When our first child was born eight years ago, I announced to my wife, “It’s Owen!” We had wanted a surprise, so we’d chosen a name for a boy and a girl – and then nurses whisked his tiny gray body to a warming bed.

I walked to the other side of the delivery room and followed the nurse with our son. Tears streamed down my face. I reached down to Owen’s tiny hand, and he grabbed my finger. My first memory of my son was that I was impressed by the strength of his grip.

For some silly reason, I had a small speech planned for this minutes-old baby, something he certainly would never remember but that for the rest of his life I could remind him about as the first words he ever heard. It went something like this: “Hi, Owen. I’m Dad. That’s Mom. We love you so much. I want you to be kind, and I want you to be strong.”

Those were the only two things I wanted for my son’s life: Kindness and strength. He could become anything he wanted — a neurosurgeon or a car mechanic, a science teacher or a professional football player — but as long as he stayed both kind and strong, I would stay a happy, proud father.
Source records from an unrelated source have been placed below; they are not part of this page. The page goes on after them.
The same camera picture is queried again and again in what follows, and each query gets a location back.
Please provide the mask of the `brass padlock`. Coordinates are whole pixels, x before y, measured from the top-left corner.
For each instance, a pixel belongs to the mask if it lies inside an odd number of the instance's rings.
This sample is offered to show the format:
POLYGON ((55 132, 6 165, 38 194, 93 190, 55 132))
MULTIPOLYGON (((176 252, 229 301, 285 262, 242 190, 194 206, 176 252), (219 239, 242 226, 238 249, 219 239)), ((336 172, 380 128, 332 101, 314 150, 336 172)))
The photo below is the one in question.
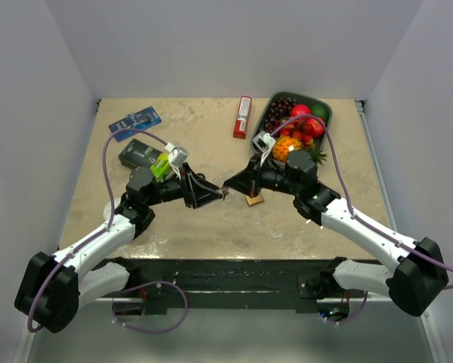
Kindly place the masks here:
POLYGON ((265 201, 264 197, 261 194, 258 194, 258 195, 254 196, 254 197, 246 196, 245 200, 246 200, 247 205, 249 207, 255 206, 255 205, 263 203, 265 201))

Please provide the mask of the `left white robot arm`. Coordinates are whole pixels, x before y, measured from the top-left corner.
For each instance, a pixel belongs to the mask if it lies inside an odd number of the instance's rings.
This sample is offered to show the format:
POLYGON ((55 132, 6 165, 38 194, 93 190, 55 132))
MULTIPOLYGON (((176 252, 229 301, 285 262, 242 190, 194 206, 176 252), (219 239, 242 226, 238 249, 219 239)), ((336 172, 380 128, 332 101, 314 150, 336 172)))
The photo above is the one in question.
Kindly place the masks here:
POLYGON ((39 252, 28 262, 14 301, 27 316, 27 329, 52 333, 63 330, 80 308, 113 292, 134 296, 141 279, 121 262, 99 263, 119 247, 139 237, 154 220, 154 205, 183 200, 185 206, 201 208, 222 199, 219 186, 193 172, 187 163, 179 174, 155 180, 145 168, 133 170, 110 219, 68 248, 53 254, 39 252))

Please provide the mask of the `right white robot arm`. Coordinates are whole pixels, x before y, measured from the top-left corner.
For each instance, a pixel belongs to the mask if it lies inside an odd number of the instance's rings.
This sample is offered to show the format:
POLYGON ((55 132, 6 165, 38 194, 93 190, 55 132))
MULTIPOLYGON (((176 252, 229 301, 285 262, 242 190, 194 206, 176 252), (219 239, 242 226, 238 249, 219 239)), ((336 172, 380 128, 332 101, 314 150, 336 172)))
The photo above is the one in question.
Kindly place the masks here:
POLYGON ((318 299, 360 290, 387 296, 403 312, 421 316, 448 284, 439 245, 428 237, 416 241, 367 217, 321 183, 317 171, 303 150, 291 152, 283 168, 263 163, 256 154, 224 185, 249 197, 263 189, 289 194, 305 220, 335 231, 376 258, 375 263, 335 258, 306 282, 318 299))

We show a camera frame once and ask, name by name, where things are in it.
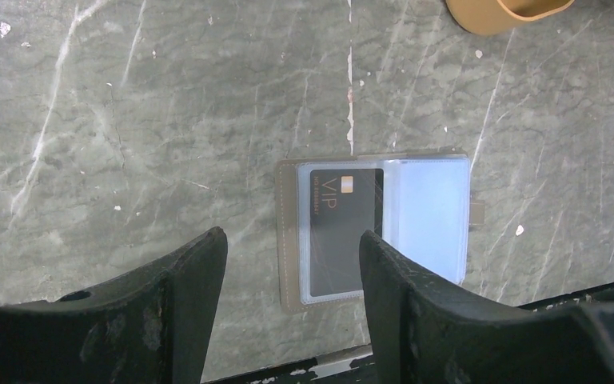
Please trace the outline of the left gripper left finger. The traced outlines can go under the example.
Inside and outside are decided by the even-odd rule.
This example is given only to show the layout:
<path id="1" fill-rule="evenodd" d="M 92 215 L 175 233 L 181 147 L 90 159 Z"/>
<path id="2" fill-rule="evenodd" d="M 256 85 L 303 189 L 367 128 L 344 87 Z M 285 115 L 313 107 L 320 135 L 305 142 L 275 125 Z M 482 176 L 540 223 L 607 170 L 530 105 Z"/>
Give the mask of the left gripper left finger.
<path id="1" fill-rule="evenodd" d="M 0 306 L 0 383 L 199 383 L 227 253 L 214 227 L 55 302 Z"/>

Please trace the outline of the beige card holder wallet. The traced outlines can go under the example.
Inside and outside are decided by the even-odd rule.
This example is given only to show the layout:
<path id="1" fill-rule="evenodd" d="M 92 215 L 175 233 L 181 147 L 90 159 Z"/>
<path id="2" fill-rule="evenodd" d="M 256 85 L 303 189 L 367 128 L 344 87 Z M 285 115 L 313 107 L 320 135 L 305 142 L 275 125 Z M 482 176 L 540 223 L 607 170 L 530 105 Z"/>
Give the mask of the beige card holder wallet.
<path id="1" fill-rule="evenodd" d="M 359 244 L 372 231 L 411 261 L 461 283 L 468 232 L 484 223 L 460 152 L 280 161 L 275 170 L 281 306 L 300 313 L 363 294 Z"/>

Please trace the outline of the yellow oval tray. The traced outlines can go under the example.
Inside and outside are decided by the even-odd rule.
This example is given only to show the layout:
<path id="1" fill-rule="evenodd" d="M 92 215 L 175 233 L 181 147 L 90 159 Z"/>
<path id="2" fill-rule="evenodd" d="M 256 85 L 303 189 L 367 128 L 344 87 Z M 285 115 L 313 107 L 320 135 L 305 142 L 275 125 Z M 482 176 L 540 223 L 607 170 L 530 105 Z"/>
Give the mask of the yellow oval tray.
<path id="1" fill-rule="evenodd" d="M 449 13 L 465 30 L 492 36 L 547 18 L 569 8 L 574 0 L 446 0 Z"/>

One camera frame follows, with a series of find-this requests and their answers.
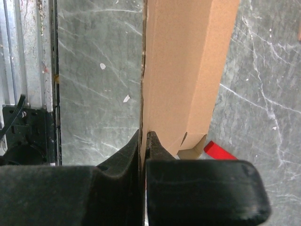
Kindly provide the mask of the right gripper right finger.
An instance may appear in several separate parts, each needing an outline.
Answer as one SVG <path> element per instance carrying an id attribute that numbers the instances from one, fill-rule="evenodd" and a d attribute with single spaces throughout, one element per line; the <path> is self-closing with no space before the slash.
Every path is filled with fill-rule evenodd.
<path id="1" fill-rule="evenodd" d="M 151 131 L 146 141 L 151 226 L 257 226 L 272 208 L 258 170 L 242 160 L 178 160 Z"/>

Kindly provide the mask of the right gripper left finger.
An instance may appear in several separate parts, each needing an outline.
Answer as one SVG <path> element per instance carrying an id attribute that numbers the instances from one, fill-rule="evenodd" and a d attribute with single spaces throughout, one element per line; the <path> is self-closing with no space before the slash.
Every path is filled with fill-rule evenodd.
<path id="1" fill-rule="evenodd" d="M 46 166 L 31 145 L 0 158 L 3 226 L 142 226 L 139 133 L 97 166 Z"/>

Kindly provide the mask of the brown cardboard box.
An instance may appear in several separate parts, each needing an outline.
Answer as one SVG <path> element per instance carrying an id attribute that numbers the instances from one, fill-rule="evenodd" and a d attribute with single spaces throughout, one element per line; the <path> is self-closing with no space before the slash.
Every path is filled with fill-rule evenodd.
<path id="1" fill-rule="evenodd" d="M 147 0 L 143 9 L 141 160 L 146 137 L 183 159 L 202 153 L 237 0 Z"/>

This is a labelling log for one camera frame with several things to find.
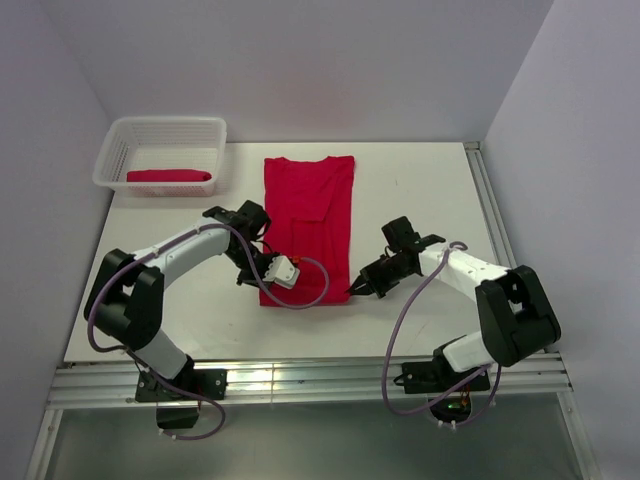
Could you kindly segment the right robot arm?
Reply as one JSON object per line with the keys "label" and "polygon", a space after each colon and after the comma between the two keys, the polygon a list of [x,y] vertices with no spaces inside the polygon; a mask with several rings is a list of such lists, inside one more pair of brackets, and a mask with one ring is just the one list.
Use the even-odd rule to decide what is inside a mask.
{"label": "right robot arm", "polygon": [[560,339],[560,324],[532,268],[494,265],[460,242],[421,236],[405,216],[381,231],[385,251],[360,270],[349,295],[383,298],[402,280],[427,276],[465,295],[478,313],[478,331],[439,346],[429,361],[402,364],[394,382],[406,393],[455,389],[485,365],[511,367]]}

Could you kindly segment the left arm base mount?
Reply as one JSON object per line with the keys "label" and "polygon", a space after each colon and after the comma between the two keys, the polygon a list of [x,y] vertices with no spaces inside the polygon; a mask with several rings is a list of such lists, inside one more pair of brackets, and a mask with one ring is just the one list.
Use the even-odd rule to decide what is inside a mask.
{"label": "left arm base mount", "polygon": [[[225,369],[191,369],[175,379],[166,379],[154,371],[139,372],[134,401],[156,406],[156,425],[165,434],[177,438],[206,438],[222,429],[226,412],[220,401],[225,398]],[[219,412],[217,425],[209,432],[193,434],[205,406]]]}

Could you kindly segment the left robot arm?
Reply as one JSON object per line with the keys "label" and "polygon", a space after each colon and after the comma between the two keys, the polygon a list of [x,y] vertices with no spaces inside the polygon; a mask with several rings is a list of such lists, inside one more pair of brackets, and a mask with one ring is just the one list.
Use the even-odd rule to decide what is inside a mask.
{"label": "left robot arm", "polygon": [[84,307],[92,348],[127,352],[159,376],[159,388],[172,399],[201,393],[193,359],[162,330],[165,290],[219,255],[238,269],[237,285],[258,287],[276,258],[255,246],[270,225],[263,207],[247,200],[236,211],[208,209],[194,226],[158,246],[108,252]]}

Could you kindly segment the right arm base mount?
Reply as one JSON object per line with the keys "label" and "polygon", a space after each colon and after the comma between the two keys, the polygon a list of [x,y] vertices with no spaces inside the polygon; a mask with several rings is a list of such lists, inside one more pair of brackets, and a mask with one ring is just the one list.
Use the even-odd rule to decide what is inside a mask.
{"label": "right arm base mount", "polygon": [[[477,370],[478,367],[475,367],[458,373],[441,358],[404,362],[401,364],[401,374],[393,379],[393,383],[402,387],[405,394],[437,394],[443,393]],[[490,380],[487,374],[479,375],[433,406],[431,413],[443,422],[467,420],[472,412],[471,393],[489,390]]]}

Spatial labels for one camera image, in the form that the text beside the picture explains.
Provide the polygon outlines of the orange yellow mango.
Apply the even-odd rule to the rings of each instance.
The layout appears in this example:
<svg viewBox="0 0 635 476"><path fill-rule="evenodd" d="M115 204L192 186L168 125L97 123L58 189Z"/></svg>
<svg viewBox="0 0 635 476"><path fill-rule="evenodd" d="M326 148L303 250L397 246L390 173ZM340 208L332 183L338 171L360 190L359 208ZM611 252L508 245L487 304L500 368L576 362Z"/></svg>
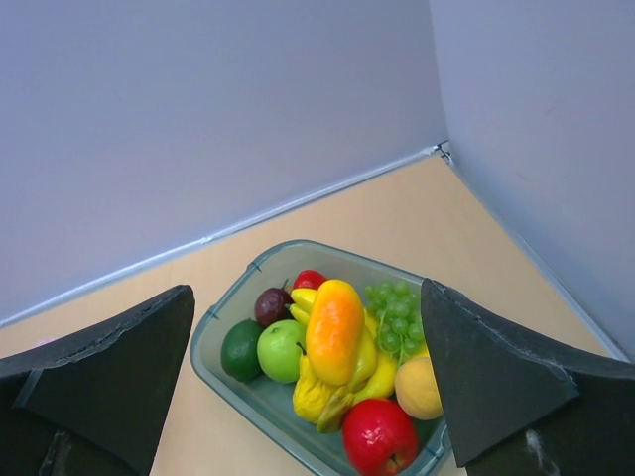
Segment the orange yellow mango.
<svg viewBox="0 0 635 476"><path fill-rule="evenodd" d="M317 290L306 334L307 355L324 383L346 385L355 372L365 316L356 289L327 280Z"/></svg>

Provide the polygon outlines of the dark green lime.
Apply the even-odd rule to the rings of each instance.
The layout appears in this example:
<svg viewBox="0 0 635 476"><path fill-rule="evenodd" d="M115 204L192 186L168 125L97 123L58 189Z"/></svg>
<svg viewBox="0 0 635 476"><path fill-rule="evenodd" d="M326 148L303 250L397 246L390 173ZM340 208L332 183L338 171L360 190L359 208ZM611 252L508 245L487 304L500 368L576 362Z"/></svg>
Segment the dark green lime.
<svg viewBox="0 0 635 476"><path fill-rule="evenodd" d="M225 335L220 351L224 372L242 383L251 382L262 374L257 355L257 344L263 328L254 320L245 319Z"/></svg>

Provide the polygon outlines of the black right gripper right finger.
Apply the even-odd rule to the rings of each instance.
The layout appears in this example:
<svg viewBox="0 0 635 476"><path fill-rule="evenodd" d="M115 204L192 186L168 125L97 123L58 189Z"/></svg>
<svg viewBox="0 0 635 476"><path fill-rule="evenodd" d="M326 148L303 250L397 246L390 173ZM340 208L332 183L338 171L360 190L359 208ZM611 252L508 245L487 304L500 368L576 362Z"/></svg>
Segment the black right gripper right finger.
<svg viewBox="0 0 635 476"><path fill-rule="evenodd" d="M631 475L634 366L566 345L425 279L423 325L457 466Z"/></svg>

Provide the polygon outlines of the light green apple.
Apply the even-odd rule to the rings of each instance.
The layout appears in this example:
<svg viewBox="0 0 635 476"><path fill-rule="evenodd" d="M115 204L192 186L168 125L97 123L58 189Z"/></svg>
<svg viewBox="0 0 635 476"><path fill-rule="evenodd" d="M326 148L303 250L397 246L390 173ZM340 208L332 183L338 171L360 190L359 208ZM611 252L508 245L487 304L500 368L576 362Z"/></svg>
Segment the light green apple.
<svg viewBox="0 0 635 476"><path fill-rule="evenodd" d="M306 347L305 337L306 327L295 320L280 320L269 325L257 342L258 361L264 374L277 383L296 382Z"/></svg>

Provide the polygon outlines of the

I know why I wanted him to be kind. Nobody likes a bully. Nobody respects a bully. Kindness is, I believe, at the root of what every parent ought to teach a child, whether that stems from religion (“Be kind to one another, tenderhearted, forgiving one another,” Jesus said) or from some common-sense, irreligious view of the universe, a simple, central tenet of the civilized world. That’s something we have taught Owen throughout his life, whether it was after his younger brother was born and a sudden competitive element was introduced to his home or whether it was when he was in elementary school and we told him he should always be welcoming and kind to the girl in his class who had Down syndrome, and to stand up for her if she ever gets bullied. If you ever get in trouble at school for getting in a fight, I’d tell him, you will be celebrated at home – as long you got in that fight for the right reason. In fact, I will take you to ice cream.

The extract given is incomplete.